25 JANUARY 2003, Page 59

Charmed by students

Robin Holloway

Workshops', piously fetishised in recent decades, have never been my idea of fun. Too often there's a sense of implicit condescension; and even when in the hands of someone with a real idea of what can be achieved, something a tiny bit risible remains — 'Now, children, be creative! — Play with your balls.'

• So I set out last Saturday morning into the soggy weather with a feeling of morosity — to be surprised, instructed, charmed by a day of half-hour slots devoted to trying out student compositions; hearing each composer's attempt to say in words what s/he had essayed in notes, receiving feedback from players, conductor, attentively listening peers, teachers, others interested; then, time permitting, a second complete run or as much of the piece as was possible before moving onto the next.

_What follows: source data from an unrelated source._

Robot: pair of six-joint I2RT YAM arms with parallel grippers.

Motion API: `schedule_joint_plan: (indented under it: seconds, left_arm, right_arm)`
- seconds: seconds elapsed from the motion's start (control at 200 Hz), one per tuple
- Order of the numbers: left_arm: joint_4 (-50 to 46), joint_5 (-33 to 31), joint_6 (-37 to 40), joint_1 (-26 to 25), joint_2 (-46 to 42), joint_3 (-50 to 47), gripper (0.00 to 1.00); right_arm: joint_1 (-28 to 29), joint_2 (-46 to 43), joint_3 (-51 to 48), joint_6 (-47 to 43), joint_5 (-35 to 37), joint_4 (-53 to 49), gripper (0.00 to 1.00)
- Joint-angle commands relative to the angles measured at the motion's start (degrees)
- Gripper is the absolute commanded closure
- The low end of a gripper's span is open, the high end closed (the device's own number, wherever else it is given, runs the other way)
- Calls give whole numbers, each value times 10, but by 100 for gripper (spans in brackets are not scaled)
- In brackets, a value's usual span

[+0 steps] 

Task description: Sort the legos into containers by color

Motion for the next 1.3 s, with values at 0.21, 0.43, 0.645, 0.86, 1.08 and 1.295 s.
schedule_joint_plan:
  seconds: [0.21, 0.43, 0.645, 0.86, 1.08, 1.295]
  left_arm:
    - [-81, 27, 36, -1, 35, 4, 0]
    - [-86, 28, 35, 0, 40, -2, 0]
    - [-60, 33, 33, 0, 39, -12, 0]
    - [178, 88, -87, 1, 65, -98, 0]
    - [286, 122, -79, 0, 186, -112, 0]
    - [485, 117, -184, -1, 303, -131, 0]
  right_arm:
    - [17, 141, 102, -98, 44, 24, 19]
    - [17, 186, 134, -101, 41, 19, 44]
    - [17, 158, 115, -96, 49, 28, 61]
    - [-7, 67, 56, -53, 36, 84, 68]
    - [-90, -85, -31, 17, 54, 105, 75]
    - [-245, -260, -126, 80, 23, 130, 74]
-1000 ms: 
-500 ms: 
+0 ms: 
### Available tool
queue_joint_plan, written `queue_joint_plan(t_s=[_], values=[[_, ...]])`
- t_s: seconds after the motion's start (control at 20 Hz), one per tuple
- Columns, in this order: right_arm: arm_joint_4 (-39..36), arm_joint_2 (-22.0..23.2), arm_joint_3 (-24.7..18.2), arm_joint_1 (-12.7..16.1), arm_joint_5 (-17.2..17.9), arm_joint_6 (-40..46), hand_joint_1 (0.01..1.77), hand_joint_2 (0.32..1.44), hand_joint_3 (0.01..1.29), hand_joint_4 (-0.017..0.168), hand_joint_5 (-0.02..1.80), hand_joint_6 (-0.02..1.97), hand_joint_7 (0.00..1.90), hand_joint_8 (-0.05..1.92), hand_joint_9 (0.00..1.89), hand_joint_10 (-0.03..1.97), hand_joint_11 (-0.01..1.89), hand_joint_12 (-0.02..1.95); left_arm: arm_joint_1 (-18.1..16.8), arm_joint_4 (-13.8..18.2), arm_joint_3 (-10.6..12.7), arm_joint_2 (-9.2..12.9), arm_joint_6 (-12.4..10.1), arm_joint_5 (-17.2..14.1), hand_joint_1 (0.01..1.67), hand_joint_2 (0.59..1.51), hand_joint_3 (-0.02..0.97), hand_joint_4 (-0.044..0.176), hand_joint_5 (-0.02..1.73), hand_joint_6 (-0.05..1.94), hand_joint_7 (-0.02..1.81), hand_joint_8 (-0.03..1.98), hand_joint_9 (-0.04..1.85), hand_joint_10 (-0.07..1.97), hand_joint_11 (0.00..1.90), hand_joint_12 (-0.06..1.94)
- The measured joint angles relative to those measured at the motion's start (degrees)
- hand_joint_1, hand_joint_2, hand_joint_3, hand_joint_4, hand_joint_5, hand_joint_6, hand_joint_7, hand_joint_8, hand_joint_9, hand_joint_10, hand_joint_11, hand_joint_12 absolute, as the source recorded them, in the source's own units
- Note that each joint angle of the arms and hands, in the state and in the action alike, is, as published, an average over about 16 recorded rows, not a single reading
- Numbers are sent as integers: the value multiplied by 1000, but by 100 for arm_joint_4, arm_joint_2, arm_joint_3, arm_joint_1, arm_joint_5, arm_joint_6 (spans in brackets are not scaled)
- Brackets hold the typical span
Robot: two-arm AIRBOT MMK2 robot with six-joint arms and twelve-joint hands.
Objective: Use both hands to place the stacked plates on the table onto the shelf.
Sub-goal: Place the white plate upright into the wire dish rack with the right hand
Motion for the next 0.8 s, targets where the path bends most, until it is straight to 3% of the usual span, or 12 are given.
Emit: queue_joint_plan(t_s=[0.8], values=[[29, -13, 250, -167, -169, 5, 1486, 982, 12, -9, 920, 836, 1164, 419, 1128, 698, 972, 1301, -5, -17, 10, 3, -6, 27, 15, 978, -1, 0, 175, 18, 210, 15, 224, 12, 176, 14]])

A simple formula, working well even in the absence of spectacular talent that declares at once, 'Look at me, ladies and gentlemen, and doff your hats!' If only such a facility had been available at Cambridge for the juvenile steps of Judith Weir, George Benjamin, Thomas Ades and other undergraduates who've since become celebrated in a wider musical world! Yet a somewhat more humdrum level of accomplishment, or the lack as yet of a discernible individual voice (the two are by no means always in equipoise) showed that this isn't what matters most. It would be an extra — 'sudden glory', gilt on the gingerbread. The essential is that any young composer hear their notes being taken seriously and executed with skill and sensitivity. What can be learnt inside half an hour in this fashion is worth a thousand formal lessons and can influence the practice of a lifetime.

Skill, sensitivity and seriousness are all in a day's work for the ten players plucked from the Britten Sinfonia — a string quintet, one each of woodwinds and horn. The sheer reward of a beautifully played phrase, and adroit passage of dialogue, a well-weighted chord, sufficed in itself. It could, indeed, be more rewarding than the actual music, yet still be instructive. When they were matched the result was a smile of recognition. Often a laugh too — the seriousness accompanied the professional application, but the players' good humour kept breaking in even when their technical criticisms were stringent or bellicose.

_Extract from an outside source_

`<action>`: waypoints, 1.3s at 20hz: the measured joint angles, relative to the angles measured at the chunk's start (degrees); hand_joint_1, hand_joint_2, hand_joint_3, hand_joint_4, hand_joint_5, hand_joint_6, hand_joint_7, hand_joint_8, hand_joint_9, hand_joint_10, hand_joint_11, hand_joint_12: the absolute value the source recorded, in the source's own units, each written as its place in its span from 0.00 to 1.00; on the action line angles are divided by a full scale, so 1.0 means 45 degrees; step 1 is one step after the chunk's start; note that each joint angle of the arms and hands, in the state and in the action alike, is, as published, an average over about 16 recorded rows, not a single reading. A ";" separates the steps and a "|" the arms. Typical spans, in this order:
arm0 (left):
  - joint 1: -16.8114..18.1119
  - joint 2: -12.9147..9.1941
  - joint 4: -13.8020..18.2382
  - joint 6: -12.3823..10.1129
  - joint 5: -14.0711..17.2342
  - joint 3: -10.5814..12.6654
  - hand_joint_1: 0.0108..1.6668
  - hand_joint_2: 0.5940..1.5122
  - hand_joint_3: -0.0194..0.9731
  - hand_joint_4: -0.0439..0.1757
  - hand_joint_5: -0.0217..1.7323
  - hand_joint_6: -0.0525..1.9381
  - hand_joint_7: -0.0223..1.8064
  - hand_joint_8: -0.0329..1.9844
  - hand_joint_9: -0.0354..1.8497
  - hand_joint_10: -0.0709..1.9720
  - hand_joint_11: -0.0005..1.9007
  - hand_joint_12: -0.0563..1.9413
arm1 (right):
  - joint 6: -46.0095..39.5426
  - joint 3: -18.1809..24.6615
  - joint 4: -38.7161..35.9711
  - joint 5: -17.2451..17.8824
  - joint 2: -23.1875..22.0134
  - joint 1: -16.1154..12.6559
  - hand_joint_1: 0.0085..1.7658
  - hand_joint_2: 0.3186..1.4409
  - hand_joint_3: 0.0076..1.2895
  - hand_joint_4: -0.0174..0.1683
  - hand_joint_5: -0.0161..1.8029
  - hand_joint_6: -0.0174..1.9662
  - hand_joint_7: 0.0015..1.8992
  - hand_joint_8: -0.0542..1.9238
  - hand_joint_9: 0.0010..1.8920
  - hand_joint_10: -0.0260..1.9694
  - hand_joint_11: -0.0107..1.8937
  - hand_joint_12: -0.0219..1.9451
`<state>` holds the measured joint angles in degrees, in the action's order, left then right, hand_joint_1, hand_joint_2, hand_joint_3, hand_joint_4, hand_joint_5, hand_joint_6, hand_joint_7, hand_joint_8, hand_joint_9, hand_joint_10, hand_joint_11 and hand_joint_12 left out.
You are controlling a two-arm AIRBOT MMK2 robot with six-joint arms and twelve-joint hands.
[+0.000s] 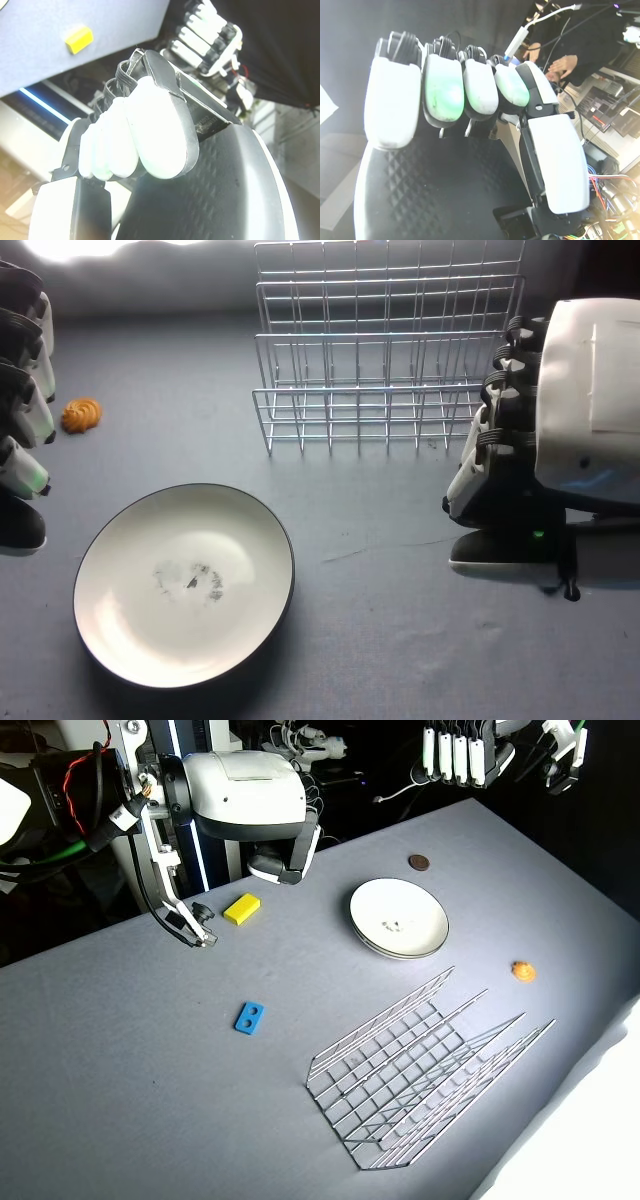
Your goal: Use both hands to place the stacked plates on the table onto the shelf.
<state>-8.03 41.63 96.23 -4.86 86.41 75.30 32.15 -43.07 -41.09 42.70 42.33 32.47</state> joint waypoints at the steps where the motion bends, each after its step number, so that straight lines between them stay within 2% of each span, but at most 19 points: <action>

The morning session displayed the wider stylistic range. Its five pieces began and ended with dance studies; the last, complete in itself, evincing a slick attractiveness worthy of Bernstein; the first, less seductive but more adventurous, opened out into a slow section, not yet completed, very promising in its finished dense harmony. Between came three efforts with nothing whatever in common: a spare evocation of a desert world teeming with miniature spiders; a crepuscular six minutes, compellingly intense of ultra-Ferneyhough complexity; a recklessly exuberant mini tone poem, emn Heldenleben in a nutshell for ten not 110 players, charting the course of this 20-yearold's life from cradle to grave, with a brief but grandiose climax on 'Middle Age'? Si jeunesse savait . . .

The afternoon session, open to a wider public including a handful of small schoolchildren with every appearance of eager avidity, centred upon a particular project: to comment, movement by movement, upon a Haydn symphony. Each composer will then have the opportunity to extend their preliminary thoughts, expanded to full classical orchestra, and have them

programmed alongside the original in a couple of public concerts. The Haydn — no.53, a characteristically frisky affair, always ingenious and energetic, sometimes witty, sometimes affetuoso — sets a hard challenge: whether to try to tweak the recognisable surfaces of its idiom a la Prokofiev, or to dig deeper into process and proportion even if the more abstract result can't be related to the source except by theory and hearsay.

The first risks truckling to its audience; the second, alienating them. In the three attempts we heard (the finale-ists hadn't made it in time — perhaps embarrassed by the fact that Haydn's original has a choice of two finales, though one is clearly better than the other as well as more suited to its context) both approaches were used. I lost the plot in a curiously doleful take upon the sheer hilarity of Haydn's first movement wherein after a stately slow introduction a horn-tune of primeval gorrnlessness is subjected to deadpan inventive elaboration. More convincing were a rapt closeknit fantasy upon the slow movement with no audible resemblance to its actual material, and a bubbly response to the minuet and trio, where in all the material, still recognisable, was superimposed in stratified layers of opposing speeds with all the nonchalant exhilaration of a Paris rush hour.

In a venture like this everything depends upon the tone set by the animateur. James MacMillan conducted with aplomb, then turned round to lead the discussions, draw out the sometimes shy composers, referee the players' comments and elicit those of the listeners, and sum up with kindly and usable advice, drawn from the example before us, or from wider prior experience. All this with mildness, quiet humour, welltempered courtesy and tact. If all workshops were so graciously compered and so patently beneficial to their recipients, I'd go to them as willingly as to a concert.